A friend of mine has a pair of the Sketcher Shape Ups and totally loves them.  SKECHERS Official Shoe Store | Women's Shape-ups | Shape-ups | SKECHERS Shape-ups | Shape-ups Shoes| Fitness Shoes | Workout Sho**


----------



## mizuki~ (Apr 27, 2010)

Here's an article I read on those kinds of shoes, including the Reebok ones. Boy these shoes are expensive!

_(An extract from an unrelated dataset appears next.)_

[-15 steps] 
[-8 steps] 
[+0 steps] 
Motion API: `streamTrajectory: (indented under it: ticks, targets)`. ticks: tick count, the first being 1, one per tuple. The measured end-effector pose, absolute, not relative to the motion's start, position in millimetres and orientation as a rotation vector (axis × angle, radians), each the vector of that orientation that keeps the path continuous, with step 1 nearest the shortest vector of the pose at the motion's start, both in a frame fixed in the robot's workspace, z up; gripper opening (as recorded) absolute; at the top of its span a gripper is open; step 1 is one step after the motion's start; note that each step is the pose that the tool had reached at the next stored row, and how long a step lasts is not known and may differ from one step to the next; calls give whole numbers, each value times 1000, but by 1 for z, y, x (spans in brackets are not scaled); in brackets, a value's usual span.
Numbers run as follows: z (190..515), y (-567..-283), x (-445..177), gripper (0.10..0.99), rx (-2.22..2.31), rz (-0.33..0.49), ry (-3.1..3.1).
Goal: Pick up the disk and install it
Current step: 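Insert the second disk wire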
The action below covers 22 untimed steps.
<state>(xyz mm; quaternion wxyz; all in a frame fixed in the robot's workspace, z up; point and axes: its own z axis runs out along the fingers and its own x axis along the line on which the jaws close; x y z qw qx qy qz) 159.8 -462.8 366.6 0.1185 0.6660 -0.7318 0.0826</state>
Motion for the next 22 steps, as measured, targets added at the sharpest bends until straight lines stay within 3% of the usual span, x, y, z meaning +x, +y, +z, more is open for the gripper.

WD Reviews: Tone-as-You-Walk Shoes on Yahoo! Health


----------



## kaliraksha (Apr 27, 2010)

I've tried Bath and Body Works Fit Flops and they do take some getting use to, but you can definitely feel it in your legs if you walk around a bit. My only fear is I'm already a bit clumsy I don't know if I need anything working against me.


----------



## esmeralda89 (Apr 27, 2010)

Quote:

   Originally Posted by *kaliraksha* 

 
_I've tried Bath and Body Works Fit Flops and they do take some getting use to, but you can definitely feel it in your legs if you walk around a bit. My only fear is I'm already a bit clumsy I don't know if I need anything working against me. 
	

	
	
		
		

		
		
	


	


_

 
LoL I deff. agree with that, I was just wondering if it would be a good idea to wear them while working out? How do you use them, while working out or just for walking?


----------



## Nieriel (Apr 28, 2010)

Well I have the skechers shape-ups and the lady at the store told me they're not fit for the gym or running. However I got a dvd with them with a 15 and 30 min workout routine so really don't know what to tell you 
	

	
	
		
		

		
		
	


	



I use them only for everyday errands and walks (it feels weird at first but you get used to it and they're very comfortable) since i already have my running and gym shoes


----------



## kaliraksha (Apr 28, 2010)

Quote:

   Originally Posted by *esmeralda89* 

 
_LoL I deff. agree with that, I was just wondering if it would be a good idea to wear them while working out? How do you use them, while working out or just for walking?_

 
Given my clumsiness I could not imagine wearing them to work out. I only wear them to run errands or to class. It's a little extra help... and that's about it for me.


----------



## cupcake_x (May 10, 2010)

Are they like Sketchers Shape Ups? Apparently the Shape Ups are not very good for your back from what I've read (and crazy expensive!). So if they are anything a like I'd proceed with caution 
	

	
	
		
		

		
		
	


	




If I find the article that talks about why its so bad for your back I'll post it.


----------



## bell21 (May 16, 2010)

I've had the easy tones for about a month now and I love them! Like everyone has said they did take a little getting used, I felt a little off balance for the first couple days and walked a lot more carefully lol but after that I didn't feel the difference. I DID notice the difference however, my "skinny" day jeans are pretty loose around my thighs and butt. I usually wear them to/from work 3 or so days a week and then on the weekends when I'm running errands. 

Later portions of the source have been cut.